Improvvisamente le luci si spensero, tutte, sia dentro che fuori della chiesa. Era una delle solite interruzioni di corrente, a volte duravano pochi minuti, qualche volta anche mezz'ora. Dalla folla si alzò come una preghiera un coro di esclamazioni. Sulla porta della chiesa giungeva tenue, rossastro, il chiarore delle candele, ma non riusciva a varcare la soglia e a forzare il buio della notte. Meno di due minuti dopo la luce tornò e i riflettori furono di nuovo incandescenti. Il mendicante riprese a stendere la mano; con l'altra toccava, in una tasca, la cicca, la lunga cicca dell'uomo coi baffi biondi. "Meno male che è venuta a mancare la corrente" pensò. Infatti, ad un'estremità del sagrato, a lato della gente che ancora entrava alla spicciolata in chiesa, aveva scorto il vecchio Tonino che avanzava a testa bassa, com'era sua abitudine, perché così vedeva le cicche da puntare col bastoncino chiodato.

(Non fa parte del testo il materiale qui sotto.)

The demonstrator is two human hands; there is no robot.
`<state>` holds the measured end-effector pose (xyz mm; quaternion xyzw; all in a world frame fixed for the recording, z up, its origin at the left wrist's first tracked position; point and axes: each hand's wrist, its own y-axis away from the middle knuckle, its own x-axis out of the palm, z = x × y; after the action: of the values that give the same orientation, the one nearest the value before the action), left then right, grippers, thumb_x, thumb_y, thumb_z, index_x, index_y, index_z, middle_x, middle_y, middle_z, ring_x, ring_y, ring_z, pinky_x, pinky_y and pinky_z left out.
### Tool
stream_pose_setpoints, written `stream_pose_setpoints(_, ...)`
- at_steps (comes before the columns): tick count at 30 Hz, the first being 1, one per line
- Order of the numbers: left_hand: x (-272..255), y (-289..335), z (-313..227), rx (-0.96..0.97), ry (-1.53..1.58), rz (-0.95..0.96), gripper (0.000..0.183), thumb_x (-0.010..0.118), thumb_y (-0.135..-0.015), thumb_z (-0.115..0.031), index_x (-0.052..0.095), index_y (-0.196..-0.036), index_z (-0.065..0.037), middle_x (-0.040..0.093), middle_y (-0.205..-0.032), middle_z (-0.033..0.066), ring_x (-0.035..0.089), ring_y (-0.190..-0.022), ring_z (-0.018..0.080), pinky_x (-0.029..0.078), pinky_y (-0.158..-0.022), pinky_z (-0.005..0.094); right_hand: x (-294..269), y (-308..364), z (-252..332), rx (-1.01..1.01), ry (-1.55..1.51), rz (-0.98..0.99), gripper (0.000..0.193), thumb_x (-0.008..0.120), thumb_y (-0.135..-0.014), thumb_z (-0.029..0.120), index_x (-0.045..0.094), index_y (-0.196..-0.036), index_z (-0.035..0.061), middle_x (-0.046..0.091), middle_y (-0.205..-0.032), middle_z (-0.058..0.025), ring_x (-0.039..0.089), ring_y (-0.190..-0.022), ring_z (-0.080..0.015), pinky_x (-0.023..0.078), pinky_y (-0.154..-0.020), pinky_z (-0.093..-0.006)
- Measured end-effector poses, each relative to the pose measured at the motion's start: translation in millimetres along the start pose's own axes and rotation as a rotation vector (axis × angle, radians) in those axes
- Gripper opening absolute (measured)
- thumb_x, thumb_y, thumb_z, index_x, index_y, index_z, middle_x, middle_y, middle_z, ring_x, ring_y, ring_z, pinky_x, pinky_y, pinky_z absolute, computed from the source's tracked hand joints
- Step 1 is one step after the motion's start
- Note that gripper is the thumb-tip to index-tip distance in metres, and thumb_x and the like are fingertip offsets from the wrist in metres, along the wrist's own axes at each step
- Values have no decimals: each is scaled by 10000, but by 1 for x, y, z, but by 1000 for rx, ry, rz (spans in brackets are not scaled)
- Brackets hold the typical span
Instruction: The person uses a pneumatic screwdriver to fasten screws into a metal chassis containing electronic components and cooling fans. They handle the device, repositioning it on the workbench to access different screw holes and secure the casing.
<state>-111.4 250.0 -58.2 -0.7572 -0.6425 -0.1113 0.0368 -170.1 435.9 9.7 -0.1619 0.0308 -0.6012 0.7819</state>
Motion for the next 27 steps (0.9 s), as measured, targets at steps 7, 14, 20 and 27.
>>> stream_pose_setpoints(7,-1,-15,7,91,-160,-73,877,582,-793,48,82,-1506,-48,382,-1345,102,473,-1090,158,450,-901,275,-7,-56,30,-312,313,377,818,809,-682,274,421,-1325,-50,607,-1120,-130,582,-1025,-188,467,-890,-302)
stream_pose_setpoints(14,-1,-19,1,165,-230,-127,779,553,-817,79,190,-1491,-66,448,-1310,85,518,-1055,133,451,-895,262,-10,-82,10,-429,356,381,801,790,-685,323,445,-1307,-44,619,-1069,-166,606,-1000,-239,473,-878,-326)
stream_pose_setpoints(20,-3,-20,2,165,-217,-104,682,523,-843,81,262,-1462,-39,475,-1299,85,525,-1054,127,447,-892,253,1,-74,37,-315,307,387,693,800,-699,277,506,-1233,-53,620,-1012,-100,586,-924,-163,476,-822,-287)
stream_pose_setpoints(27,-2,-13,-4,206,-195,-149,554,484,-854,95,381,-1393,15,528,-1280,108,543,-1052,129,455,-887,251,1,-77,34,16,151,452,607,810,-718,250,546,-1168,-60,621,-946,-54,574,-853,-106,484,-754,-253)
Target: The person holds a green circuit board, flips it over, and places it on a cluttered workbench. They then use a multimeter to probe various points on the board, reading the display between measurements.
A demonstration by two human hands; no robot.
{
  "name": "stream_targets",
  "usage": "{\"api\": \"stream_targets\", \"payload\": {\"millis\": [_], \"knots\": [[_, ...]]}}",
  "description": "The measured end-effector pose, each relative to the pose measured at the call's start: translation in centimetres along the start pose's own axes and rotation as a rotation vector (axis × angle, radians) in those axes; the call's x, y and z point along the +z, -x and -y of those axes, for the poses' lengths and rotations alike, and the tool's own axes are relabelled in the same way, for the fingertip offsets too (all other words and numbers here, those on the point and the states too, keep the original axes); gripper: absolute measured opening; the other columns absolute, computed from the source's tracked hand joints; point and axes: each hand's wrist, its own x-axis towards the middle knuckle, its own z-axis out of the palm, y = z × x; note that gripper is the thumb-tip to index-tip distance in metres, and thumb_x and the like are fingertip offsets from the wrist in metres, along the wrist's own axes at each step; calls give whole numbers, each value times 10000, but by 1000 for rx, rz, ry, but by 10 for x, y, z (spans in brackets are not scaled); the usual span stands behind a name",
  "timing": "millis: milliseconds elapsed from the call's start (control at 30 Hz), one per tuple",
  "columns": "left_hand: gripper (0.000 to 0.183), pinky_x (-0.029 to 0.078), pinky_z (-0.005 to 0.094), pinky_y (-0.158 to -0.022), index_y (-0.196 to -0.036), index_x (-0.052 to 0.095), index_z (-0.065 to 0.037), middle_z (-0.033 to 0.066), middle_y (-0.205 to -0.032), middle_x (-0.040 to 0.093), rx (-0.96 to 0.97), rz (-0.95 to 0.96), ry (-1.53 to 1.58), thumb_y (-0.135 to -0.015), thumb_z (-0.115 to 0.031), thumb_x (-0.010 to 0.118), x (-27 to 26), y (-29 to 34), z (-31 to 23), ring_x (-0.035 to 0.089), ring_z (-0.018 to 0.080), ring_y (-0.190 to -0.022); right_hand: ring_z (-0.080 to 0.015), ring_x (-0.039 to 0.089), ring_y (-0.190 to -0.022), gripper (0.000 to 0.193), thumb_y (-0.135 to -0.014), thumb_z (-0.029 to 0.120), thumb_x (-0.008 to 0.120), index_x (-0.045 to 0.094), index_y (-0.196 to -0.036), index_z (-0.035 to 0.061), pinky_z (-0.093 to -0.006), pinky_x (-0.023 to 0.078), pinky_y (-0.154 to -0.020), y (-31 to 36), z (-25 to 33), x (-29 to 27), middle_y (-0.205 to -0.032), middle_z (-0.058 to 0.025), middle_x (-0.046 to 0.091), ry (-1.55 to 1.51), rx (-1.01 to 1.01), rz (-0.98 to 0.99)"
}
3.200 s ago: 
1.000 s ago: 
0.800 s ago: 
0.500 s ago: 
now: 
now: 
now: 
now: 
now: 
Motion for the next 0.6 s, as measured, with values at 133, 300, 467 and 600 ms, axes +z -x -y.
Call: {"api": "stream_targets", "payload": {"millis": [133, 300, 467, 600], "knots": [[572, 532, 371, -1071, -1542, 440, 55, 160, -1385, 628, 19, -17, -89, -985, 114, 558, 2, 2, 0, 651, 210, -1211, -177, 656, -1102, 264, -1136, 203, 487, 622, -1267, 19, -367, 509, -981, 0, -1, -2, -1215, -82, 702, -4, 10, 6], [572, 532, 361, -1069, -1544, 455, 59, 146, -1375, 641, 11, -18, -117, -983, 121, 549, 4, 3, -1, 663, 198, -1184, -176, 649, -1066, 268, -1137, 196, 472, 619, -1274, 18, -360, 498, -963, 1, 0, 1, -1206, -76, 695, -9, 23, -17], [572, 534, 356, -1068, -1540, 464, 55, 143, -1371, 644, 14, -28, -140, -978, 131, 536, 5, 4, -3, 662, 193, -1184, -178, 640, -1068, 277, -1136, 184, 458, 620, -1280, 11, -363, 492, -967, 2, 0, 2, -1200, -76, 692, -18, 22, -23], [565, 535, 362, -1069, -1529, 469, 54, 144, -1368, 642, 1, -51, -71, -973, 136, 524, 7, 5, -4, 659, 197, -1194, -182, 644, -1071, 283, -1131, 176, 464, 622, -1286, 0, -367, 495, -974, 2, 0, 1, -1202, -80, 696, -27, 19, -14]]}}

Un raccolto bagnato. Il cielo si oscurò rapidamente, poi, ad uno strappo di tuono, incominciò a piovere. La gente si mise a correre per andare al coperto. Tonino era proprio di fronte a un balcone, attraversò la strada e ci andò al riparo. Un momento dopo arrivarono due giovani e anch'essi si fermarono, si asciugarono la faccia, si pettinarono. «Ehilà, Tonino» lo salutò uno dei due. L'altro fece una risata e disse: «Tonino, adesso la pioggia ti bagna il raccolto delle cicche». «Pazienza» disse Tonino, «aspetterò che si asciughino». Il primo chiese: «E fino adesso ne hai raccolte molte?» «No, stavo andando allo stadio: ieri c'è stata la partita, ci sarà da far bene». «Sei proprio scalognato» disse il secondo giovane, «quanti soldi perderai?» «Forse due mila lire». «Perché» chiese l'altro, «il tabacco che raccogli lo vendi?» «Lo vendo ai vecchi del ricovero». «E coi soldi che ci fai?» «Ci mangio».
La pioggia batteva forte sul selciato. I giovani e il vecchio ora tacevano e ascoltavano quel suono disteso sulla terra. Poi, all'improvviso come aveva incominciato, smise di piovere. Uno dei giovani tolse dal portamonete un po' di spiccioli e li allungò al vecchio. «Tieni» disse, «così rimedi un po' alla pioggia». Il vecchio guardò le monete, poi guardò il giovane. «Grazie» disse, «ma io vado a cicche, non vado all'elemosina», e si avviò rasente al muro, per evitare le pozzanghere.